Create An Environmental Portrait
An environmental portrait is a portrait taken of a person in a situation that they live or work in or a place that says something about who they are. It gives context to the subject you’re photographing and often gives the viewer insight into the personality and lifestyle of your subject.
Be Ready For The Right Moment
Perfect photo opportunities often flash before our eyes therefore, we must be ready at all times. Bring your camera everywhere with you. If you are aiming for a more photojournalistic approach then timing is key. Be ready and keep your eyes open because any moment is potential for a great photograph.
Get To Know Your Subject
Try to establish a connection with your subject. Instead of approaching with your camera and snapping a photo right away, put the camera down and have a 10 minute conversation. Try to identify what it is about the person that fascinates you. It can be intimidating for some people if you approach them with your heavy-duty camera. A lot of people are camera shy but if you take the time to make them feel comfortable they may be more willing to be the subject of your photograph. Getting to know your subject first will create a more meaningful photo and help establish a story.
Ask For Permission
It is always respectful to first ask someone before you take their photo. Don’t be afraid to approach people and strike up a conversation. Most locals are happy to learn about foreigners. If you are nervous to approach someone, start with kids. From my experience, kids love having their photograph taken and they probably won’t let you stop.
Keep It Simple
A little goes a long way with photography equipment. A fancy camera and 5 lens’ doesn’t always equate to amazing photos. Pick your most versatile lens and go with it. I often try to travel as light as possible and if I brought ALL my equipment it would create more hassle and worry than I need. I travel with my Nikon d610, 28-300mm, and 50mm lens. The 50mm goes a long way especially with portraits.
There is no right or wrong way to set your camera up for a portrait as it will depend on the effect you’re after and the situation you’re shooting in. I like to shoot with a larger aperture (smaller numbers) to keep my subject sharp and the background out of focus. Ultimately, it depends on what you are after and it is never a bad idea to create a variety of shots anyways.

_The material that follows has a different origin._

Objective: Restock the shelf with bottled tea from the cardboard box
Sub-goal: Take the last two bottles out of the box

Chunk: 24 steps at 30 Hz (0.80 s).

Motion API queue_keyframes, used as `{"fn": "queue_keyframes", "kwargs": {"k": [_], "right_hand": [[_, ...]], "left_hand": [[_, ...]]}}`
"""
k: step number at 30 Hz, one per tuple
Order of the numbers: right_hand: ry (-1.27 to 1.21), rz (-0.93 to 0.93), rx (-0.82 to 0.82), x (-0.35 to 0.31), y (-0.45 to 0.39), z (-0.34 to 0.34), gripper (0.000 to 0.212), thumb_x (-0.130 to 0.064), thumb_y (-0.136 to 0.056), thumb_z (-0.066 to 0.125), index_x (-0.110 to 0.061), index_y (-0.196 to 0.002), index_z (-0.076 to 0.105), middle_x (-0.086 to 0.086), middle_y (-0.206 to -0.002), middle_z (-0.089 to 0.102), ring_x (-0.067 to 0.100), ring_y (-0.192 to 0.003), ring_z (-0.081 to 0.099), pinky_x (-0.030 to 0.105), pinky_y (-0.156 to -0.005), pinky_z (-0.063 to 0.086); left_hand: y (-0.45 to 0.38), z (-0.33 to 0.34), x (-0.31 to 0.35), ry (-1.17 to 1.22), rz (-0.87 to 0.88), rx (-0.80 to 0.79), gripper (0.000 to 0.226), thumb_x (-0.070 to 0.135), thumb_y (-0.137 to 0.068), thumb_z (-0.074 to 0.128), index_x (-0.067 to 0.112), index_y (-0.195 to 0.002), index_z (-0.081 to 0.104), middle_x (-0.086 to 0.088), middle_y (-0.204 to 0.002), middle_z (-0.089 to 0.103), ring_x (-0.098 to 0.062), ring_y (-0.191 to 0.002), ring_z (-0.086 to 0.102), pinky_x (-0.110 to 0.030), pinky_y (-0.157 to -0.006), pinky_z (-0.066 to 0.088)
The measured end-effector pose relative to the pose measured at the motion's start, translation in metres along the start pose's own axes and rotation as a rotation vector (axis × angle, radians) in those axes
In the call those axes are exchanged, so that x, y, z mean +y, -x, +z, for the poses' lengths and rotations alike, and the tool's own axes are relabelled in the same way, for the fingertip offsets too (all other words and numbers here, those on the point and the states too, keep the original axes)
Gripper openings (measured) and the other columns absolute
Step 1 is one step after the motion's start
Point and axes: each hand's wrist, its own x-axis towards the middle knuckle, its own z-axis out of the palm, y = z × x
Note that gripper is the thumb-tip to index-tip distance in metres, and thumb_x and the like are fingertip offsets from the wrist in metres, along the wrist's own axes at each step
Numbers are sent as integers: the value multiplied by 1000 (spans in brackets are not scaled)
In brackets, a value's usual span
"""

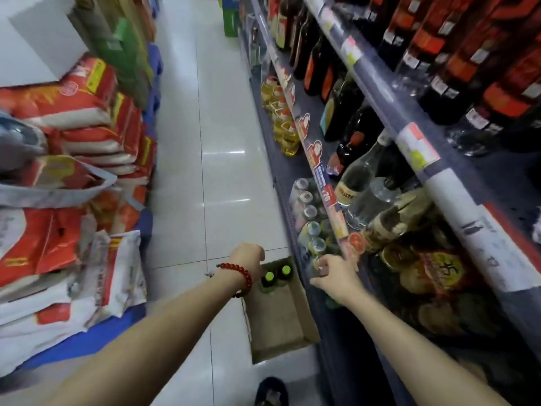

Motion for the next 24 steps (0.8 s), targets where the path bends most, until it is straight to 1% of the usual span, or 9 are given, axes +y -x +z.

Travel Out Of The Tourist Area
Once you venture off the beaten path there are great possibilities. Depending on where you are travelling, take a hike through the villages, explore the local markets, take the train out of the city to and explore a lesser known area.
Notice Your Light
Notice the light around you and how that will affect your image but try not to move your subject in order to avoid a too-posed photograph. You can adjust light in the photograph by changing your position or even just by having your subject turn their head to the left or right. Pay attention to the angle you are shooting at and how this can impact your photo.
What is the most interesting travel portrait you have ever taken?